- **Exercise objective**
This exercise asks for every record to be output again exactly.

- **Extracted data**
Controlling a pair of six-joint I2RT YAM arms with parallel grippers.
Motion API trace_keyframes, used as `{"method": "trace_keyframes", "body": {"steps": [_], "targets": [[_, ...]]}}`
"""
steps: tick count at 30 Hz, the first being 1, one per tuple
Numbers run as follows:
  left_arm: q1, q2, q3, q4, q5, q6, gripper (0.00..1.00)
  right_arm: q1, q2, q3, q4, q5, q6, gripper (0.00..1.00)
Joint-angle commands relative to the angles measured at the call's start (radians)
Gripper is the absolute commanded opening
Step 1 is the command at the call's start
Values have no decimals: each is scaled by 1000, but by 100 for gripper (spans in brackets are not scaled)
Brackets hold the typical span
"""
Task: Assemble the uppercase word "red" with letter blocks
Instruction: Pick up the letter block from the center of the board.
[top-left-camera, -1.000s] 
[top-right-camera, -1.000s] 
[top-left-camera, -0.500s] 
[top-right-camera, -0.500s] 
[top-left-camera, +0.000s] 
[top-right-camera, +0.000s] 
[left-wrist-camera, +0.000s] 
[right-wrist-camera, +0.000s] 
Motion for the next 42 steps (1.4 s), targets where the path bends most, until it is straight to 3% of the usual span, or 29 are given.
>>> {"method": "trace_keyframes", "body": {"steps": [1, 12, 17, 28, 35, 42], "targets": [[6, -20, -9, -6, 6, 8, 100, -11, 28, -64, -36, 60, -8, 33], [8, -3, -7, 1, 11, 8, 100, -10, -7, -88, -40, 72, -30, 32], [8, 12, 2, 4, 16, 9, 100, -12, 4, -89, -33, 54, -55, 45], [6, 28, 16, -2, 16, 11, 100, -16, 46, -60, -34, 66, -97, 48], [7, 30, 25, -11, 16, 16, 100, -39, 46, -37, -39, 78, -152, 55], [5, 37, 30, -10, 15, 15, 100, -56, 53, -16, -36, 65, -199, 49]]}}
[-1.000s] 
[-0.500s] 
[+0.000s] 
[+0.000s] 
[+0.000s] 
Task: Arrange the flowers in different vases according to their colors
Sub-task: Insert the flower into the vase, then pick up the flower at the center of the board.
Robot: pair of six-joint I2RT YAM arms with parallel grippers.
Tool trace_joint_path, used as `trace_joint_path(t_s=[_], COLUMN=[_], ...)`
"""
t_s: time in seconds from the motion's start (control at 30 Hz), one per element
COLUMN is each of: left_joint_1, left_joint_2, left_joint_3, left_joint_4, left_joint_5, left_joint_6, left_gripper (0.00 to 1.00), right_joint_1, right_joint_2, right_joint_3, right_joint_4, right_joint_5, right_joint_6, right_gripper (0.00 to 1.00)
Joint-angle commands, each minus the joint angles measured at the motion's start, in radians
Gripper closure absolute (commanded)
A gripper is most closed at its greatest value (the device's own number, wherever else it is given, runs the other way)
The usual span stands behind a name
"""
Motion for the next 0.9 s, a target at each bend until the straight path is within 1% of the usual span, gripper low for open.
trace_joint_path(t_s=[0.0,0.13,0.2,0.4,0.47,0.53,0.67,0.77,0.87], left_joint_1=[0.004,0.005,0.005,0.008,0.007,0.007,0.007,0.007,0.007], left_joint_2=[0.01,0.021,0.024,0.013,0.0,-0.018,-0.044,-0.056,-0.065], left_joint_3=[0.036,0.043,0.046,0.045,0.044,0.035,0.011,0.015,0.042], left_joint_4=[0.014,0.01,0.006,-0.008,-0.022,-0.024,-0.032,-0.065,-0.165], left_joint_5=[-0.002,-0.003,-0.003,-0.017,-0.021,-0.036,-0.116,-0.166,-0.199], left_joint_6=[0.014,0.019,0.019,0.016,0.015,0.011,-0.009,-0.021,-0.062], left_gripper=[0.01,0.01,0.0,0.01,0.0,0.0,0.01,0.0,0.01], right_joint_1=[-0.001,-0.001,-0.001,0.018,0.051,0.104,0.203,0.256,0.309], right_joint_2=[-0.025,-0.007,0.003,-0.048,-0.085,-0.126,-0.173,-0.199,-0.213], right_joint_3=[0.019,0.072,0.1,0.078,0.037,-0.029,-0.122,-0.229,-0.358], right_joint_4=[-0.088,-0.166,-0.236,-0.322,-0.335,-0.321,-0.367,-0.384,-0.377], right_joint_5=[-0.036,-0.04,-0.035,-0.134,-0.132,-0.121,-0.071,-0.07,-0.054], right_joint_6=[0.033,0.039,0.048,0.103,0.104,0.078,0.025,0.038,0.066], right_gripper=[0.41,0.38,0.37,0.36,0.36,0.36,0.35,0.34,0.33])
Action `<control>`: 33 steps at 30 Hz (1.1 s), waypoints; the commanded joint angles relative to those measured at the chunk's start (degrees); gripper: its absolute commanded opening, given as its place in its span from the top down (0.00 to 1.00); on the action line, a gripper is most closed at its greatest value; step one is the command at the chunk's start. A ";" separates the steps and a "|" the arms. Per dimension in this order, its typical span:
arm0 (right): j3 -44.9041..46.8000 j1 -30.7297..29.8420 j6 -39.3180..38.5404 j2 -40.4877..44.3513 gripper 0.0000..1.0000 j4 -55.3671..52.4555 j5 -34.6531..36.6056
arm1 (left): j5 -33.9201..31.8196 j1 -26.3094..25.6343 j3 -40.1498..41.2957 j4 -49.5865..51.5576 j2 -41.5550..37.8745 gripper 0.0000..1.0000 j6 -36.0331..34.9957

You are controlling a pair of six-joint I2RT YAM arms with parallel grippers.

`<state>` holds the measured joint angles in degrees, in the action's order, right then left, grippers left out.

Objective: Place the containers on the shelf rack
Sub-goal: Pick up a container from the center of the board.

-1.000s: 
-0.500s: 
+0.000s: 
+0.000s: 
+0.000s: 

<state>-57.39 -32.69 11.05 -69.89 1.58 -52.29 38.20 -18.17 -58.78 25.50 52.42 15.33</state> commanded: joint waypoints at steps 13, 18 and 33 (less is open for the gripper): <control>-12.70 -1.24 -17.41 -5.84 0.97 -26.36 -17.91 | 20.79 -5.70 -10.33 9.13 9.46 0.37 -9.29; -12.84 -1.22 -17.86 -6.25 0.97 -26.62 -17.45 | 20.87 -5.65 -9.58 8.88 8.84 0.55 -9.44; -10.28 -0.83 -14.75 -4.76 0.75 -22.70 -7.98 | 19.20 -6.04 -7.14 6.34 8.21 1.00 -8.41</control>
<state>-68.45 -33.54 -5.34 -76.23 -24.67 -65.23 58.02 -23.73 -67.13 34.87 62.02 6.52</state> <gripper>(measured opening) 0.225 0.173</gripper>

- **Task result**
Controlling a pair of six-joint I2RT YAM arms with parallel grippers.
Motion API trace_keyframes, used as `{"method": "trace_keyframes", "body": {"steps": [_], "targets": [[_, ...]]}}`
"""
steps: tick count at 30 Hz, the first being 1, one per tuple
Numbers run as follows:
  left_arm: q1, q2, q3, q4, q5, q6, gripper (0.00..1.00)
  right_arm: q1, q2, q3, q4, q5, q6, gripper (0.00..1.00)
Joint-angle commands relative to the angles measured at the call's start (radians)
Gripper is the absolute commanded opening
Step 1 is the command at the call's start
Values have no decimals: each is scaled by 1000, but by 100 for gripper (spans in brackets are not scaled)
Brackets hold the typical span
"""
Task: Assemble the uppercase word "red" with letter blocks
Instruction: Pick up the letter block from the center of the board.
[top-left-camera, -1.000s] 
[top-right-camera, -1.000s] 
[top-left-camera, -0.500s] 
[top-right-camera, -0.500s] 
[top-left-camera, +0.000s] 
[top-right-camera, +0.000s] 
[left-wrist-camera, +0.000s] 
[right-wrist-camera, +0.000s] 
Motion for the next 42 steps (1.4 s), targets where the path bends most, until it is straight to 3% of the usual span, or 29 are given.
>>> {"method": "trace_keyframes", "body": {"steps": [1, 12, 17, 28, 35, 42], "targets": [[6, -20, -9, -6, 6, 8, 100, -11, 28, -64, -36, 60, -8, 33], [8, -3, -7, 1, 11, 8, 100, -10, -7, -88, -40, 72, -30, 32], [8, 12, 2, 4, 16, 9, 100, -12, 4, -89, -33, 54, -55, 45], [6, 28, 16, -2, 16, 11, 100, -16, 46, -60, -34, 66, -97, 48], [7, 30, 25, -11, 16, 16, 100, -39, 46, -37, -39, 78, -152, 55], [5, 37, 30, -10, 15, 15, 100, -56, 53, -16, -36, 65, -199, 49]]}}
[-1.000s] 
[-0.500s] 
[+0.000s] 
[+0.000s] 
[+0.000s] 
Task: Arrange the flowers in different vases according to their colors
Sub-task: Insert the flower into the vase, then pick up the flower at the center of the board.
Robot: pair of six-joint I2RT YAM arms with parallel grippers.
Tool trace_joint_path, used as `trace_joint_path(t_s=[_], COLUMN=[_], ...)`
"""
t_s: time in seconds from the motion's start (control at 30 Hz), one per element
COLUMN is each of: left_joint_1, left_joint_2, left_joint_3, left_joint_4, left_joint_5, left_joint_6, left_gripper (0.00 to 1.00), right_joint_1, right_joint_2, right_joint_3, right_joint_4, right_joint_5, right_joint_6, right_gripper (0.00 to 1.00)
Joint-angle commands, each minus the joint angles measured at the motion's start, in radians
Gripper closure absolute (commanded)
A gripper is most closed at its greatest value (the device's own number, wherever else it is given, runs the other way)
The usual span stands behind a name
"""
Motion for the next 0.9 s, a target at each bend until the straight path is within 1% of the usual span, gripper low for open.
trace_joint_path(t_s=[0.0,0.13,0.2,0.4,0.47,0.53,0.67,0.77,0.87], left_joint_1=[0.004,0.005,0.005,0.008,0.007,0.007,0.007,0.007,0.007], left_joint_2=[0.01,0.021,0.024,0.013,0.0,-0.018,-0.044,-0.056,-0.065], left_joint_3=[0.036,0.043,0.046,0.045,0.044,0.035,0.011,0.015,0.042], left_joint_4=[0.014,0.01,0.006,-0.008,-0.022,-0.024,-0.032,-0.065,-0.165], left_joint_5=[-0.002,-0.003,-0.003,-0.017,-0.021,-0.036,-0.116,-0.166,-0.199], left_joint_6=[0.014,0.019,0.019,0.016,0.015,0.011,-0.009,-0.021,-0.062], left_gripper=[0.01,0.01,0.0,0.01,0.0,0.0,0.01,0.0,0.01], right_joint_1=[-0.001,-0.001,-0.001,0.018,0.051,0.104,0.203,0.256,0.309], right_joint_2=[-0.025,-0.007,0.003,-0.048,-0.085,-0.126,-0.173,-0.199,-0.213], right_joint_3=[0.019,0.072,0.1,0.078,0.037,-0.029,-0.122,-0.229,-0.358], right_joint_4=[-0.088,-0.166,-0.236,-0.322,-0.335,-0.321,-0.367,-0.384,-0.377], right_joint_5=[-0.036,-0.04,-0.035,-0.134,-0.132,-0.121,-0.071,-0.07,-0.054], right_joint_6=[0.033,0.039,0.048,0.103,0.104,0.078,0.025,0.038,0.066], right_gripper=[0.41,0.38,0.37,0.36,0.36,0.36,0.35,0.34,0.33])
Action `<control>`: 33 steps at 30 Hz (1.1 s), waypoints; the commanded joint angles relative to those measured at the chunk's start (degrees); gripper: its absolute commanded opening, given as its place in its span from the top down (0.00 to 1.00); on the action line, a gripper is most closed at its greatest value; step one is the command at the chunk's start. A ";" separates the steps and a "|" the arms. Per dimension in this order, its typical span:
arm0 (right): j3 -44.9041..46.8000 j1 -30.7297..29.8420 j6 -39.3180..38.5404 j2 -40.4877..44.3513 gripper 0.0000..1.0000 j4 -55.3671..52.4555 j5 -34.6531..36.6056
arm1 (left): j5 -33.9201..31.8196 j1 -26.3094..25.6343 j3 -40.1498..41.2957 j4 -49.5865..51.5576 j2 -41.5550..37.8745 gripper 0.0000..1.0000 j6 -36.0331..34.9957

You are controlling a pair of six-joint I2RT YAM arms with parallel grippers.

`<state>` holds the measured joint angles in degrees, in the action's order, right then left, grippers left out.

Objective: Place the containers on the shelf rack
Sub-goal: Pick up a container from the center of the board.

-1.000s: 
-0.500s: 
+0.000s: 
+0.000s: 
+0.000s: 

<state>-57.39 -32.69 11.05 -69.89 1.58 -52.29 38.20 -18.17 -58.78 25.50 52.42 15.33</state> commanded: joint waypoints at steps 13, 18 and 33 (less is open for the gripper): <control>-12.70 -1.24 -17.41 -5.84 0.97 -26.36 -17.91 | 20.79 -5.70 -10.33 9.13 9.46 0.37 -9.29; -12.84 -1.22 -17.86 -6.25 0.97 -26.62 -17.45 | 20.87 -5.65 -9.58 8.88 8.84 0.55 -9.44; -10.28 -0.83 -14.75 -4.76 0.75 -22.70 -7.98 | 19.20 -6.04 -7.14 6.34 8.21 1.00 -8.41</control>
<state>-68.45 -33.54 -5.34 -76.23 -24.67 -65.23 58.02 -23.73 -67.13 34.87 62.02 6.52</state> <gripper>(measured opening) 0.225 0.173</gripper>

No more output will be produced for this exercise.